## AIM OF THE EXERCISE
Using the entries below, quote exactly the span of lines that begins with the line containing "around the grey" and ends with the final line.

## SUPPLIED DATA
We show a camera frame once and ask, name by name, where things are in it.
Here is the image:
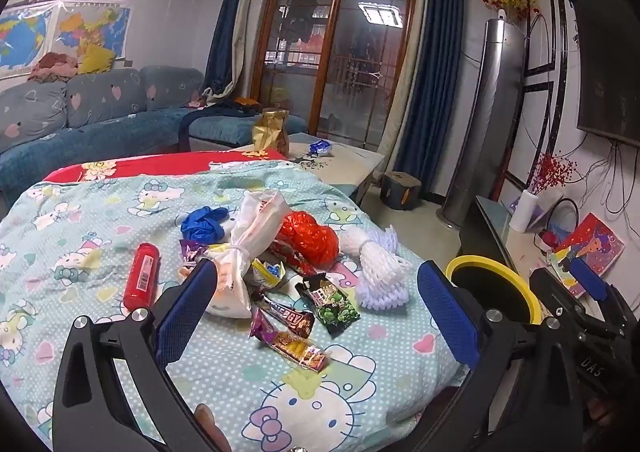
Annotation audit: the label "black wall cables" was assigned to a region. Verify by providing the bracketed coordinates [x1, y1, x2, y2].
[597, 139, 640, 219]

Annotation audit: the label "blue curtain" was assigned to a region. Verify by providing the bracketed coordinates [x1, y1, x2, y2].
[202, 0, 251, 95]
[392, 0, 467, 194]

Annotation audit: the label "basket with black hoop handle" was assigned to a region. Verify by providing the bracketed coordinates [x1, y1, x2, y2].
[541, 198, 581, 249]

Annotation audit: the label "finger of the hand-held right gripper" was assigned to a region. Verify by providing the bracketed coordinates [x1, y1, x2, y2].
[570, 259, 640, 328]
[530, 268, 621, 338]

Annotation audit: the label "coffee table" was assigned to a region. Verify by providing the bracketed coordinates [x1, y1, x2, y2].
[235, 132, 386, 206]

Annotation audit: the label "television stand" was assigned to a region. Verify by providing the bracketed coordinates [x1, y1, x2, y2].
[457, 194, 640, 333]

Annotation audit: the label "world map poster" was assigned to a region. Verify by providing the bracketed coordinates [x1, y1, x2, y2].
[0, 9, 53, 79]

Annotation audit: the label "purple orange snack wrapper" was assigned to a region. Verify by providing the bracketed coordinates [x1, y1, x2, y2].
[249, 308, 332, 373]

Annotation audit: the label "gold paper bag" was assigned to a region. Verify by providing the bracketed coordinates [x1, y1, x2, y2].
[251, 108, 291, 156]

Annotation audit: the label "yellow cushion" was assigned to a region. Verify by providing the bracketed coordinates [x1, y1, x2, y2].
[77, 43, 118, 75]

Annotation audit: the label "red cylindrical can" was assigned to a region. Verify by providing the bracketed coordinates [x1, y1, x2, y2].
[123, 242, 162, 311]

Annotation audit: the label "red blanket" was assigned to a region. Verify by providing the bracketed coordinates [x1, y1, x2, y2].
[44, 148, 291, 183]

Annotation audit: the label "country map poster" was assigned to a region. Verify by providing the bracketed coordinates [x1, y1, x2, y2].
[52, 6, 132, 64]

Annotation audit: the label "black wall television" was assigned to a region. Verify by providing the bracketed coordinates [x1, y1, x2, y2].
[570, 0, 640, 149]

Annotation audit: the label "dark purple candy wrapper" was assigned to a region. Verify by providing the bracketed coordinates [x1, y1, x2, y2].
[252, 292, 316, 337]

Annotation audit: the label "beige curtain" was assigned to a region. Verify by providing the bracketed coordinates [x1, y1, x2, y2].
[370, 0, 436, 159]
[227, 0, 281, 99]

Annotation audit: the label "white foam net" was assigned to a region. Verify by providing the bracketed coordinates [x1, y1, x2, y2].
[340, 224, 412, 311]

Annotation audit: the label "blue grey sofa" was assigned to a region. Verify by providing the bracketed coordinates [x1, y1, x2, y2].
[0, 66, 308, 205]

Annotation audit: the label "person's left hand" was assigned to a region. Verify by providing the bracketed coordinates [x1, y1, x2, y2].
[194, 403, 232, 452]

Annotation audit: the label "grey tower air conditioner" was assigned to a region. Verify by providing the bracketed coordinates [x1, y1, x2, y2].
[437, 17, 526, 231]

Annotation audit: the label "wooden frame glass sliding door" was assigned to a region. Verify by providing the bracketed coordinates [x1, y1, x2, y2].
[250, 0, 426, 149]

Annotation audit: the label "scattered seed shells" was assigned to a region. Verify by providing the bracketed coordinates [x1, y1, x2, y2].
[290, 154, 327, 171]

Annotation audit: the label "yellow blue wrapper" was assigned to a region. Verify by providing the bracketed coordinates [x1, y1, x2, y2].
[250, 257, 286, 289]

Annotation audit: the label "red berry branches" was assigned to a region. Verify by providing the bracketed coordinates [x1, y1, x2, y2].
[527, 152, 578, 196]

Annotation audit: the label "small purple wrapper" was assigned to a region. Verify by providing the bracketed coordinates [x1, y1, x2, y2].
[179, 239, 208, 268]

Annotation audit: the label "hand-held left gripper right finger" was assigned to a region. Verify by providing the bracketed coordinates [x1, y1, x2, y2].
[415, 259, 583, 452]

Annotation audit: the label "yellow rim trash bin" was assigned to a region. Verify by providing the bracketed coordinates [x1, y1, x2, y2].
[444, 254, 542, 329]

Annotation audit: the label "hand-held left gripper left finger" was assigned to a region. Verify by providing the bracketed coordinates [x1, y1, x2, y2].
[52, 258, 219, 452]

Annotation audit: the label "black green snack packet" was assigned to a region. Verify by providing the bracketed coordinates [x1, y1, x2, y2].
[295, 273, 361, 339]

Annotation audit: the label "pink clothes pile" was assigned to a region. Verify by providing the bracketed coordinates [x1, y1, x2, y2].
[27, 52, 81, 83]

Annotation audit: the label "white plastic bag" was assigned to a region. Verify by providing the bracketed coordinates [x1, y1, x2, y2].
[202, 190, 291, 319]

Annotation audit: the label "dark storage stool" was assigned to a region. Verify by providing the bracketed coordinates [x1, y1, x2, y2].
[380, 171, 421, 211]

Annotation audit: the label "white ribbed vase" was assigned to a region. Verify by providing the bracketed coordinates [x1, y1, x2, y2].
[510, 189, 538, 234]

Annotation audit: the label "light blue printed blanket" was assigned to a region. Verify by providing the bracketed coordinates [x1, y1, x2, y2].
[0, 167, 471, 452]

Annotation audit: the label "red plastic bag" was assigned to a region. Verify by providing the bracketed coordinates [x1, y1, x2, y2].
[274, 212, 340, 266]

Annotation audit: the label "colourful figure painting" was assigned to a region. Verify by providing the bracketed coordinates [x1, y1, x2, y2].
[552, 212, 626, 299]

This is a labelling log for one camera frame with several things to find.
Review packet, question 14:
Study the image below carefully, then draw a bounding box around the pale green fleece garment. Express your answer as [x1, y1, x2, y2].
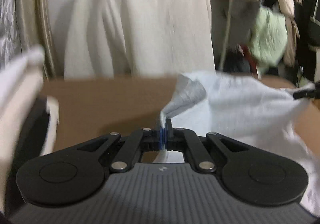
[249, 6, 288, 67]

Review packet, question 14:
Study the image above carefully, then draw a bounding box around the dark bag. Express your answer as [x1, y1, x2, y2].
[222, 49, 253, 73]

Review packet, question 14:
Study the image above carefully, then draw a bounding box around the cream quilt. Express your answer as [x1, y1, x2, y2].
[63, 0, 216, 81]

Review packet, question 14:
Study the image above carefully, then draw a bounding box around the white folded garment black trim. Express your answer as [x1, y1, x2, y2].
[41, 96, 61, 155]

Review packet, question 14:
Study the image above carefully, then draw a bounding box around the beige curtain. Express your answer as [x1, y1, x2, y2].
[14, 0, 57, 80]

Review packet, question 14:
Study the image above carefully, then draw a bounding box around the light grey sweatshirt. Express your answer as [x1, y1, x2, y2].
[152, 70, 317, 164]

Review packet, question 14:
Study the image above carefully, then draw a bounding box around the red item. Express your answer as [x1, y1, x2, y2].
[239, 44, 258, 75]

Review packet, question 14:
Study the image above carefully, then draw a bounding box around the cream folded garment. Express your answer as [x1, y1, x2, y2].
[0, 69, 45, 144]

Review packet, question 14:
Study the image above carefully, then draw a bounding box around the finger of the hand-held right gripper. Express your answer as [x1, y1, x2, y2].
[292, 86, 320, 101]

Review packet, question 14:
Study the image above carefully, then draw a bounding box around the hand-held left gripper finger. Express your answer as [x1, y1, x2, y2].
[164, 118, 251, 174]
[74, 124, 164, 174]

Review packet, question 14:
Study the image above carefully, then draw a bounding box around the grey hanging cloth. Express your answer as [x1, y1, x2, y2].
[209, 0, 263, 70]

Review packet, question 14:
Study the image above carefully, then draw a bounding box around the silver crinkled curtain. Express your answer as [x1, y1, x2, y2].
[0, 0, 21, 65]

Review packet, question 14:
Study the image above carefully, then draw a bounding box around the white folded top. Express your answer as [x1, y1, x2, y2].
[0, 46, 46, 104]

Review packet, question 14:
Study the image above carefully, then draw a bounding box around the black jacket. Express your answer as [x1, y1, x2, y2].
[293, 0, 320, 83]

## ANSWER SPACE
Study the image above carefully, then draw a bounding box around the grey hanging cloth. Express your answer as [x1, y1, x2, y2].
[209, 0, 263, 70]

Review packet, question 14:
Study the image above carefully, then draw a bounding box around the silver crinkled curtain. Express your answer as [x1, y1, x2, y2].
[0, 0, 21, 65]

Review packet, question 14:
Study the image above carefully, then draw a bounding box around the white folded top. Express your answer as [x1, y1, x2, y2].
[0, 46, 46, 104]

Review packet, question 14:
Study the image above carefully, then draw a bounding box around the black jacket. Express your answer as [x1, y1, x2, y2].
[293, 0, 320, 83]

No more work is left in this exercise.